Et il indiquait à la reine un charmant réduit dont nous ne saurions omettre la description.
Une petite antichambre en bois de rose, avec deux étagères de Boule, plafond de Boucher, parquet de bois de rose, donnait dans un boudoir de cachemire blanc semé de fleurs brodées à la main par les plus habiles artistes en broderie.
L'ameublement de ce boudoir était une tapisserie au petit point de soie, nuancé avec cet art qui faisait d'un tapis des Gobelins de cette époque un tableau de maître.
Après le boudoir, une belle chambre à coucher bleue tendue de rideaux de dentelle et de soie de Tours, un lit somptueux dans une alcôve obscure, un feu éblouissant dans une cheminée de marbre blanc, douze bougies parfumées brûlant dans des candélabres de Clodion, un paravent de laque azurée avec ses chinoiseries d'or, telles étaient les merveilles qui apparurent aux yeux des dames lorsqu'elles entrèrent timidement dans cet élégant réduit.

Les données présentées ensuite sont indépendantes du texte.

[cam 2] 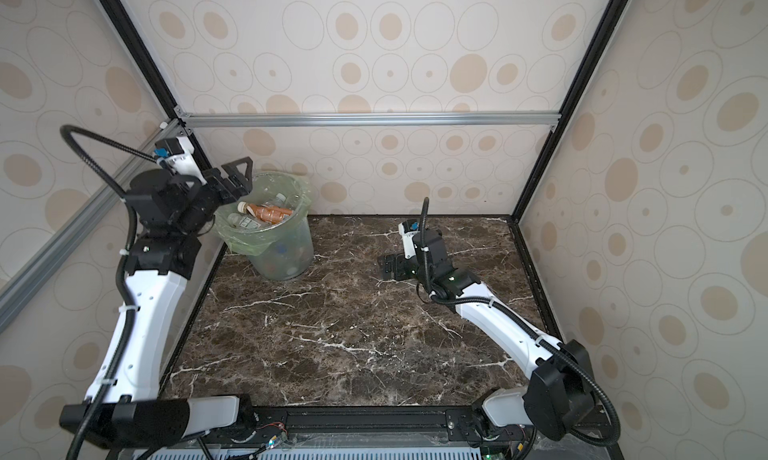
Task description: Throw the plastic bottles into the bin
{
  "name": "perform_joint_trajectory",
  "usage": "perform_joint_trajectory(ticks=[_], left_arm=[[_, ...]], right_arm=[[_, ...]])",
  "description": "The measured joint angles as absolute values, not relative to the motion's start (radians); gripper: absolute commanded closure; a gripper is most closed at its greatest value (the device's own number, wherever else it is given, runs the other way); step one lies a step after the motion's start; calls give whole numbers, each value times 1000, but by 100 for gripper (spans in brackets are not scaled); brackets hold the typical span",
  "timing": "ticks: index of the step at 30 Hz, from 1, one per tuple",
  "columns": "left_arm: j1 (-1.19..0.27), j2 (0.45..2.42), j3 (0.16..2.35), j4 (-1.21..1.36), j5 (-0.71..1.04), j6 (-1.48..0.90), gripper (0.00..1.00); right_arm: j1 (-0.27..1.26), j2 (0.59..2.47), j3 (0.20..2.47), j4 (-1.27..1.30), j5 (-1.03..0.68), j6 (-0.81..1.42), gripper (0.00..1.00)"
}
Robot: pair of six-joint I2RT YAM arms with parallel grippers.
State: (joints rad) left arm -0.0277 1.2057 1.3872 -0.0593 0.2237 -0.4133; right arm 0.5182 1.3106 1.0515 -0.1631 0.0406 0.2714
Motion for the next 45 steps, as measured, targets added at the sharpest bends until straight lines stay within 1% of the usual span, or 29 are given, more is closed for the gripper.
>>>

Nul être vivant ne se montrait: partout la chaleur, la lumière, sans qu'on pût en quelque point deviner les causes de tant d'heureux effets.
La reine, qui avait pénétré avec réserve déjà dans le boudoir, demeura un instant au seuil de la chambre à coucher.

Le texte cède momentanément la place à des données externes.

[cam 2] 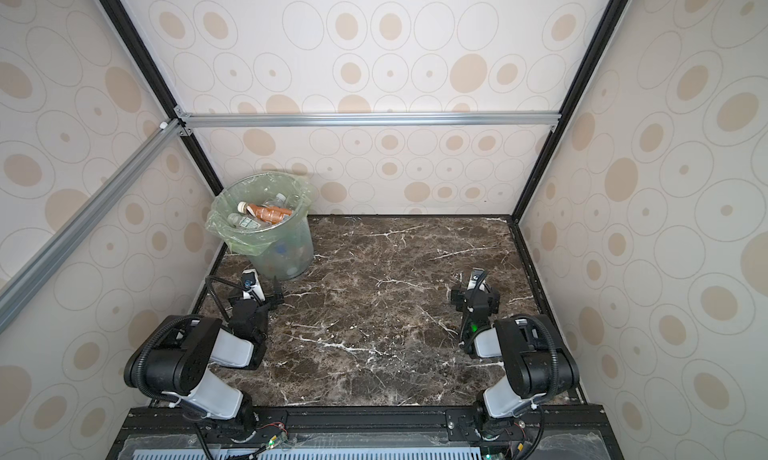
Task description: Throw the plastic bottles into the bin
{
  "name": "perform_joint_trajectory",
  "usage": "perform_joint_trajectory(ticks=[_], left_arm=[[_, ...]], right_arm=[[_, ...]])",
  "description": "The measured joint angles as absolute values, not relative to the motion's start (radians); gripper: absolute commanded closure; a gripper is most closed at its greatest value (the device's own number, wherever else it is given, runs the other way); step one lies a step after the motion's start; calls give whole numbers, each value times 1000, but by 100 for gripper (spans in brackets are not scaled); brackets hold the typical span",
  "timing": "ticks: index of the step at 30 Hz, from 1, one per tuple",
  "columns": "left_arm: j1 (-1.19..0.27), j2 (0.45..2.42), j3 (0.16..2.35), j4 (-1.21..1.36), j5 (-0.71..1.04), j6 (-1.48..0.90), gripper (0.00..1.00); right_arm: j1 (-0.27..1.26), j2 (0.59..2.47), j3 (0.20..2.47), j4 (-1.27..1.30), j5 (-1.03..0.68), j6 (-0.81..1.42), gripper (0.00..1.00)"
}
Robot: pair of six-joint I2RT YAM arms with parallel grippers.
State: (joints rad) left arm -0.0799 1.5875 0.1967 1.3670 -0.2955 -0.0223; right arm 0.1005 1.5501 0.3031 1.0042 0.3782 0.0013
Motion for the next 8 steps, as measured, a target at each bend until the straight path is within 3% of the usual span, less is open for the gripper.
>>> perform_joint_trajectory(ticks=[8], left_arm=[[-80, 1588, 202, 1362, -289, -22, 1]], right_arm=[[95, 1548, 376, 912, 337, 20, 0]])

Le prince s'excusa d'une façon toute civile sur la nécessité qui le poussait à mettre sa sœur dans une confidence indigne d'elle.
La reine répondit par un demi-sourire qui exprimait beaucoup plus de choses que toutes les paroles qu'elle aurait pu prononcer.
—Ma sœur, ajouta alors le comte d'Artois, cet appartement est mon logis de garçon, seul j'y pénètre, et j'y pénètre toujours seul.